Problem to solve → In the listing below, identify each line with the word "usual" and return those lines.

Dataset section →
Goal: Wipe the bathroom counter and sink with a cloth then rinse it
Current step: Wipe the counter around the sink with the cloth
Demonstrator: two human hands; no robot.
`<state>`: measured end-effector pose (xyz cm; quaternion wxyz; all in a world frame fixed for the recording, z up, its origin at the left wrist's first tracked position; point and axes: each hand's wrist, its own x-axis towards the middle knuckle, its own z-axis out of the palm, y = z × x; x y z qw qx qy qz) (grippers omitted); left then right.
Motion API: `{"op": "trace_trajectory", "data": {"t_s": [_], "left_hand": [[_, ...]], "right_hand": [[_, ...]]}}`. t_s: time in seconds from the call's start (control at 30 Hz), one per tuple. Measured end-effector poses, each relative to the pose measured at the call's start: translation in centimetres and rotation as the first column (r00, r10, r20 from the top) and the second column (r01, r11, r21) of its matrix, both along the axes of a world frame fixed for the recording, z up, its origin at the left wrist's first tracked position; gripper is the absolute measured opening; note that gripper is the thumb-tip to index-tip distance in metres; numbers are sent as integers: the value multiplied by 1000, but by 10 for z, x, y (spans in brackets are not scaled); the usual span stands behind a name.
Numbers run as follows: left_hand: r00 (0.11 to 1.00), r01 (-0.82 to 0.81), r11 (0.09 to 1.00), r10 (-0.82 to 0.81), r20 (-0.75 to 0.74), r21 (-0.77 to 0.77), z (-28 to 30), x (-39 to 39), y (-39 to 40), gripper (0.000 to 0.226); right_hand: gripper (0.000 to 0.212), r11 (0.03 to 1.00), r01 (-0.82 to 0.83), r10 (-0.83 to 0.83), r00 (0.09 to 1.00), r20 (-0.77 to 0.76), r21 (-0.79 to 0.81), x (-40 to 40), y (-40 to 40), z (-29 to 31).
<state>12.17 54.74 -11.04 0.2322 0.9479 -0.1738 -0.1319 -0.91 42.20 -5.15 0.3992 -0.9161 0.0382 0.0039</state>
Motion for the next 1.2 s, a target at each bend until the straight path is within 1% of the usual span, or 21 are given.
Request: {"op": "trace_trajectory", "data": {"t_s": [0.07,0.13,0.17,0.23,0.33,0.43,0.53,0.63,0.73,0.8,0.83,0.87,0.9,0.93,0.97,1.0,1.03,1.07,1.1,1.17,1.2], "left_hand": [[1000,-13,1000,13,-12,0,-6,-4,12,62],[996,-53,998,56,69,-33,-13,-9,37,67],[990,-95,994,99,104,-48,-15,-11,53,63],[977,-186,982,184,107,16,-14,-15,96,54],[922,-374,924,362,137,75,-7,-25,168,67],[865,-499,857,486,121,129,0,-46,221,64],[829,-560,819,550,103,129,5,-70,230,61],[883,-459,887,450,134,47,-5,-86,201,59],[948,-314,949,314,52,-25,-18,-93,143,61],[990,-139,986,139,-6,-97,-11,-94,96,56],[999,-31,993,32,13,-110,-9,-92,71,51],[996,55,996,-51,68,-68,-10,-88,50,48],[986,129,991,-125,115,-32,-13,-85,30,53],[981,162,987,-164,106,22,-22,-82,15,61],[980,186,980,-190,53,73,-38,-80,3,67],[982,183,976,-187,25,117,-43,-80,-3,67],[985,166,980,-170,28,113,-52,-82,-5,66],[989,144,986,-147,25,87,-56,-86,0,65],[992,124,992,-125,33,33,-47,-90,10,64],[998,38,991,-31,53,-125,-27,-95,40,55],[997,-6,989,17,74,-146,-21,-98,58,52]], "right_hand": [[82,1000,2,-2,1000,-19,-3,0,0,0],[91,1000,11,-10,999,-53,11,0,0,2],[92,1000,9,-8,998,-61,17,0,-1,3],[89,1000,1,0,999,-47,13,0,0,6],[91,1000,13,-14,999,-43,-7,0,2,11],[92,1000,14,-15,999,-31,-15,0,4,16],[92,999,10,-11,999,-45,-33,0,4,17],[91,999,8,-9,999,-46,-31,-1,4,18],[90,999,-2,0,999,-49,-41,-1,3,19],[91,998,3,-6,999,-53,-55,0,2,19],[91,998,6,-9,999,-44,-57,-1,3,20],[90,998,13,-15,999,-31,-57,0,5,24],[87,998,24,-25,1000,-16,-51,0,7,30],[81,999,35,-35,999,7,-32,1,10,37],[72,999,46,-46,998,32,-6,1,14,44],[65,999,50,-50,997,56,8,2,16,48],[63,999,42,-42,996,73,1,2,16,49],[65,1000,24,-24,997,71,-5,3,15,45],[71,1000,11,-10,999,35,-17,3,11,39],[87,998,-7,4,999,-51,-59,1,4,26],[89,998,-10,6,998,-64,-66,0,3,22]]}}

Answer for this exercise →
Motion API: `{"op": "trace_trajectory", "data": {"t_s": [_], "left_hand": [[_, ...]], "right_hand": [[_, ...]]}}`. t_s: time in seconds from the call's start (control at 30 Hz), one per tuple. Measured end-effector poses, each relative to the pose measured at the call's start: translation in centimetres and rotation as the first column (r00, r10, r20 from the top) and the second column (r01, r11, r21) of its matrix, both along the axes of a world frame fixed for the recording, z up, its origin at the left wrist's first tracked position; gripper is the absolute measured opening; note that gripper is the thumb-tip to index-tip distance in metres; numbers are sent as integers: the value multiplied by 1000, but by 10 for z, x, y (spans in brackets are not scaled); the usual span stands behind a name.
Motion for the next 1.2 s, a target at each bend until the straight path is within 1% of the usual span, or 21 are given.

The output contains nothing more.